Some historians believe that Albert Einstein’s wife, as a mathematician, made a major contribution to the creation of the theory of relativity. And for some reason, her participation went unnoticed. This fact is already impossible to prove. But injustice towards other prominent women has been documented. So, the artist Margaret Keen was forced to sue her husband, who appropriated all her works, and astrophysicist Jocelyn Bell Burnell received a reward for her contribution to the discovery of pulsars only after several decades.
The writer Colette
Sidoni-Gabriel Colette, 20, married a writer known as Willy. For 8 years, women wrote 4 novels, which were published under the name of her husband and made him popular.
The girl could not stand it, got divorced and began her own literary career. The pinnacle of her work was the nomination for the Nobel Prize in literature in 1948. She also became the first woman – a member of the Goncourt Academy.
According to one of Colette’s most popular books, Gigi, a Broadway musical was staged, in which the then-unknown Audrey Hepburn was chosen.
Several films were made about the life of the writer, the last in 2018, women played the main role in it. The actress said in an interview: “It would be great to get an Oscar for Colette.”
Artist Margaret Keane
When Margaret Keane found out that her husband Walter sold her work under his own name, she was outraged. Her husband convinced her that it would be easier to make money. They argued for a year, then she put up with the agreement that for 13 years her husband would sell her work as his own.
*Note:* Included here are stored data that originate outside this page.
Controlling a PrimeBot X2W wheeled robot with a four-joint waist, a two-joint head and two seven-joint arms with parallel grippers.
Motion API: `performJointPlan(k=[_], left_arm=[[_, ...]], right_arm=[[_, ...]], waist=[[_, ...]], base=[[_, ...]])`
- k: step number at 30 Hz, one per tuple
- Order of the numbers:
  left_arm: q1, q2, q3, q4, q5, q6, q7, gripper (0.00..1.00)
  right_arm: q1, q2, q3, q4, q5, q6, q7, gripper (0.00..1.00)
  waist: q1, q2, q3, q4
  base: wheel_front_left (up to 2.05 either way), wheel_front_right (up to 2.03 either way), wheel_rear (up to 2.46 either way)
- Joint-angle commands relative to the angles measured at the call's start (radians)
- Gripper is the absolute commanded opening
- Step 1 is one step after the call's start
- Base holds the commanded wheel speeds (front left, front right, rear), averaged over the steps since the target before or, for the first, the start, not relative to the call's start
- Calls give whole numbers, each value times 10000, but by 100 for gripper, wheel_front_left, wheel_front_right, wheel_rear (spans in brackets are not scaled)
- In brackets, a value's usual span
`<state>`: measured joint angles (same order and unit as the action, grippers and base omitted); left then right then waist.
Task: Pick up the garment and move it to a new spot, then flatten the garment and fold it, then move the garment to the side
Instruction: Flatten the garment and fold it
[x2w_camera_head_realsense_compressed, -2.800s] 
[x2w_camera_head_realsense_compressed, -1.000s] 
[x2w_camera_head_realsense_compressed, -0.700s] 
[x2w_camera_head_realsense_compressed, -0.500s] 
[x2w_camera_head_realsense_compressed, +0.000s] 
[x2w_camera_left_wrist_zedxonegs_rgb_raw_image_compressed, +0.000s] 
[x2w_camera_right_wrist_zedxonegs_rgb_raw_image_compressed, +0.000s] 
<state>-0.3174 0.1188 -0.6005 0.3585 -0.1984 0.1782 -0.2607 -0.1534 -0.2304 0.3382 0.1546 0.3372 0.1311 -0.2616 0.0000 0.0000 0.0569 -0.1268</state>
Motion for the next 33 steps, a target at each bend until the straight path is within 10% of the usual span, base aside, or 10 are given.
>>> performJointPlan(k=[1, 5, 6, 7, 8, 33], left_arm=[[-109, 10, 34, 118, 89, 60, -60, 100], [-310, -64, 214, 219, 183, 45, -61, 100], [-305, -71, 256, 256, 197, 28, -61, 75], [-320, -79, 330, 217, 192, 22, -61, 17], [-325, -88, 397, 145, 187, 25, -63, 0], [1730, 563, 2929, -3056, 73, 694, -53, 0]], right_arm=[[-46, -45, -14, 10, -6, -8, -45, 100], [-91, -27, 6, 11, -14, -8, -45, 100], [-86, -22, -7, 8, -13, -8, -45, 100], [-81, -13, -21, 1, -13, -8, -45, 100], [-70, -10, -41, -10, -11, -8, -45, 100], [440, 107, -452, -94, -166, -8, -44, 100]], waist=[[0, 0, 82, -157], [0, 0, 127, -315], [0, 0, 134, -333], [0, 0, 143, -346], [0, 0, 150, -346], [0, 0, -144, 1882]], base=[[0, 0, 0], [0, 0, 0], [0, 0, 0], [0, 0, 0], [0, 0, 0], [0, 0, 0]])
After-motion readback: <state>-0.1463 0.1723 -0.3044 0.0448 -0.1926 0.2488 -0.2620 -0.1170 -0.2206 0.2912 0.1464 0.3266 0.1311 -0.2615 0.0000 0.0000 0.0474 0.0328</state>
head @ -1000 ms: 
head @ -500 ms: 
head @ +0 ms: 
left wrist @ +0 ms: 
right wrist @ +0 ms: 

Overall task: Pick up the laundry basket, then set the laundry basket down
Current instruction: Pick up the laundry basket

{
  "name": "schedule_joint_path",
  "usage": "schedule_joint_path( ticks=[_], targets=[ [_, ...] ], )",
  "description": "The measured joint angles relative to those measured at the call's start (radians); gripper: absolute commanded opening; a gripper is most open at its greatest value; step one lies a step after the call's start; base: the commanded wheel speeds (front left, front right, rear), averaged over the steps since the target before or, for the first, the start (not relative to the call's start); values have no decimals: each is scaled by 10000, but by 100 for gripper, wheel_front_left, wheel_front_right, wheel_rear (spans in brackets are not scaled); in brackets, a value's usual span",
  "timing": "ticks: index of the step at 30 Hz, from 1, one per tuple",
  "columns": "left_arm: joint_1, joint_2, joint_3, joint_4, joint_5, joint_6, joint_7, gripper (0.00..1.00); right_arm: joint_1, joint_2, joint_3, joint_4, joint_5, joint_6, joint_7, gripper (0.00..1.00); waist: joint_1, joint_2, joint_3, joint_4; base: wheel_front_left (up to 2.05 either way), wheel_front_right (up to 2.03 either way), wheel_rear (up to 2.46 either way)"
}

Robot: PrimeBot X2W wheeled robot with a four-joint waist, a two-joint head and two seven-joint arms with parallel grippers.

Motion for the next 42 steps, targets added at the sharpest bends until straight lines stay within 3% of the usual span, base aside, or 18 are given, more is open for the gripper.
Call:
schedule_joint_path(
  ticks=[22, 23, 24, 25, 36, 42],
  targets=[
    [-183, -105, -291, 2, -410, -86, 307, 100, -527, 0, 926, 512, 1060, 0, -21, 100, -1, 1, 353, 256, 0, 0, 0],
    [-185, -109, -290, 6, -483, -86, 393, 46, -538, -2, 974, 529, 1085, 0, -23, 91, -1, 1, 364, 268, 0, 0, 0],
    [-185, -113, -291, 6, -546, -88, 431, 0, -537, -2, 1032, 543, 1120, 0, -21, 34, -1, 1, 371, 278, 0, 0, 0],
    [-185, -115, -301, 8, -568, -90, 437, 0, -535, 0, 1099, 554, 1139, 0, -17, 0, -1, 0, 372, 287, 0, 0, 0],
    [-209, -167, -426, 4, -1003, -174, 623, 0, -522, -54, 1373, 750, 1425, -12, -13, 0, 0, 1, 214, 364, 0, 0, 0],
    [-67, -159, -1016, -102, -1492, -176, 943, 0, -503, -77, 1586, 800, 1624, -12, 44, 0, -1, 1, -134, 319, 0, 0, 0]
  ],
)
Walter became one of the most popular and commercially successful artists of the 1960s. At the peak of the popularity of paintings, Margaret worked 16 hours a day. The husband threatened to kill her if she told someone the truth.
Just deciding to divorce, the artist filed a lawsuit against her husband. To prove authorship, the judge suggested that both draw a picture with characteristic large eyes right at the meeting. Walter refused, citing shoulder pain. Margaret managed in an hour and won.
The story formed the basis of Tim Burton’s Big Eyes movie, starring Christoph Waltz and Amy Adams, who won the Golden Globe for her game.
Liz Meitner – physicist and radiochemist
Meitner was part of a team that discovered and explained nuclear fission and anticipated its explosive potential. The main award for the works was bypassed by Liz: Otto Gan, with whom they worked together for almost 30 years, received the Nobel Prize in chemistry for the discovery of nuclear fission.
Meitner refused to participate in the development of nuclear weapons. On her gravestone will be written: “Liz Meitner: a physicist who never lost his humanity.”
Microbiologist and geneticist Esther Lederberg
Esther Lederberg was a pioneer of bacterial genetics. But the name of her first husband, Joshua Lederberg, who was a prominent scientist, entered everything in history, and everything they created together was attributed to him.
In 1958, Joshua received the Nobel Prize, and he never mentioned the merits of his wife in the discoveries – neither during the speech, nor at the gala dinner. In the end, they divorced.
After Esther’s death, one Stanford professor will say that she made “an independent, original contribution to the [work] of Joshua’s laboratory … which certainly led him to the Nobel Prize.”